══ INFORMATION SHOWN ══

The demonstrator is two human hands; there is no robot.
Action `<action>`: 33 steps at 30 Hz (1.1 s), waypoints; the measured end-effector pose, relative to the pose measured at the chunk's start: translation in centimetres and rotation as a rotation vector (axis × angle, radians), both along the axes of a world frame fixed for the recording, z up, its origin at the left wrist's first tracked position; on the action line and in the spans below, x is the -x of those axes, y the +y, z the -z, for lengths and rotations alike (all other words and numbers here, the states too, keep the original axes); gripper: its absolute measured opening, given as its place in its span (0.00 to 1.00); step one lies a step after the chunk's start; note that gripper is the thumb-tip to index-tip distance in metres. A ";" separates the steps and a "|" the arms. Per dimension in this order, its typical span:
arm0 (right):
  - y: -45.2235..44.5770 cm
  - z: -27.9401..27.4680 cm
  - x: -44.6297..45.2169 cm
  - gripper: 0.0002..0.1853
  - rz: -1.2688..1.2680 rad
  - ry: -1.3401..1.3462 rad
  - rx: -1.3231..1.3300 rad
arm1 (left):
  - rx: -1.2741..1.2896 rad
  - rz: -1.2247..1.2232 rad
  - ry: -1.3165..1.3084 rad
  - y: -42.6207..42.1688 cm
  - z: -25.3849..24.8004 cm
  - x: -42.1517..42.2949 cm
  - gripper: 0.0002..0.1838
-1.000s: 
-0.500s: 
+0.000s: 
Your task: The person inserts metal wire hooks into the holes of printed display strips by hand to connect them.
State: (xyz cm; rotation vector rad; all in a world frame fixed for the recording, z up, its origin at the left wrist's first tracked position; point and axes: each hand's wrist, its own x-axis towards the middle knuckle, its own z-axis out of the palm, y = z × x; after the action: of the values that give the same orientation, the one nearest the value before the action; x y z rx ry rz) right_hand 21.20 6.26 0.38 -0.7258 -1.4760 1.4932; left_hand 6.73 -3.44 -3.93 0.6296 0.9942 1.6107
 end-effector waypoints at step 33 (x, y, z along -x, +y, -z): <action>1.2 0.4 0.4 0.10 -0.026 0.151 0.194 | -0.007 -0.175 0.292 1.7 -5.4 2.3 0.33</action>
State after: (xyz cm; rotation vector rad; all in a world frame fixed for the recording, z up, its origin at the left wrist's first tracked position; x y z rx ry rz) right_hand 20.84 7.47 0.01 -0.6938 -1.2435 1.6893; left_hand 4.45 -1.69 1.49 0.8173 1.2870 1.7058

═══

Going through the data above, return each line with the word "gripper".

Action `<action>`: 33 steps at 30 Hz (1.1 s), waypoints; the measured end-effector pose, relative to the pose measured at the chunk's start: translation in centimetres and rotation as a rotation vector (axis × angle, radians), both along the axes of a world frame fixed for the recording, z up, its origin at the left wrist's first tracked position; on the action line and in the spans below, x is the -x of those axes, y the +y, z the -z, for lengths and rotations alike (all other words and numbers here, the states too, keep the original axes); gripper: its absolute measured opening, given as its place in its span (0.00 to 1.00); step one lies a step after the chunk's start; note that gripper is the thumb-tip to index-tip distance in metres. A ";" separates the steps and a "|" the arms. Per dimension in this order, its typical span:
  - gripper: 0.0002..0.1853
  - gripper: 0.0002..0.1838

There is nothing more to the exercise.